Assignment: Check every line of the records below for the string "camera" and copy the ones that have it.

[Data items]
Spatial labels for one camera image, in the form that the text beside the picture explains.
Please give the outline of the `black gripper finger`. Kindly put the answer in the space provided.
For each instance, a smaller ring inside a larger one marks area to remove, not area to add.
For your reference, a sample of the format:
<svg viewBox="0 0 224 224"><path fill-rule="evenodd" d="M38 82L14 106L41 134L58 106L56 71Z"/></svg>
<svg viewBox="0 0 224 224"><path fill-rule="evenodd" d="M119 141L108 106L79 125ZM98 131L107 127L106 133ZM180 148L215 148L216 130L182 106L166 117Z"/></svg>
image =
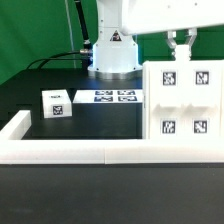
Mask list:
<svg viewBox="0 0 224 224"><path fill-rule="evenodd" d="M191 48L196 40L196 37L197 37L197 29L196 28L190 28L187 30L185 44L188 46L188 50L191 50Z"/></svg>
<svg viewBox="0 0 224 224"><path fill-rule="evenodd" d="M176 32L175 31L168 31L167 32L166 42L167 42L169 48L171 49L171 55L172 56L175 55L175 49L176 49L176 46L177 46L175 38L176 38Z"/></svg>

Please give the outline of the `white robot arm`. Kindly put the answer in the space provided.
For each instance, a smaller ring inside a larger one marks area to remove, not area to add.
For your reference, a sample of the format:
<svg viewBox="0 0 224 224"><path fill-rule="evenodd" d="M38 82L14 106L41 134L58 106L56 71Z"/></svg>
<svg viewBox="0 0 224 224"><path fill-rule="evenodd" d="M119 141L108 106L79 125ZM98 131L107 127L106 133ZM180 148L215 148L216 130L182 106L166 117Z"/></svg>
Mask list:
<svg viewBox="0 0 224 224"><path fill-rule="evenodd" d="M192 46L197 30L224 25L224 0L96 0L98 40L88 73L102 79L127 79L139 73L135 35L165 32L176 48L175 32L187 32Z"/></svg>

* * *

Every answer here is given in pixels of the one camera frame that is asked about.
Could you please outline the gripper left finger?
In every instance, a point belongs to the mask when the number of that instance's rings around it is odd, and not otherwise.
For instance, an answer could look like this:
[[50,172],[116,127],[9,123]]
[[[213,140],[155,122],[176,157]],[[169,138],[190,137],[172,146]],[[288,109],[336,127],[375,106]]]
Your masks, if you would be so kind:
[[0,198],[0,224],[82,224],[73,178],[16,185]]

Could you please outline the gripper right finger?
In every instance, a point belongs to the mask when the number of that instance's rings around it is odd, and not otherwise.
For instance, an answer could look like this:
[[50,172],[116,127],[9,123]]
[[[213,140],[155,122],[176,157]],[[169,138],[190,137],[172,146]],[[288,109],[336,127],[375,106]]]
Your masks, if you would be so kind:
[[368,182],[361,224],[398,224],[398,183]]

Solution:
Spatial labels for one camera image, in the form that the text beside the picture explains.
Every answer here is given in pixels of the one camera frame that is asked about.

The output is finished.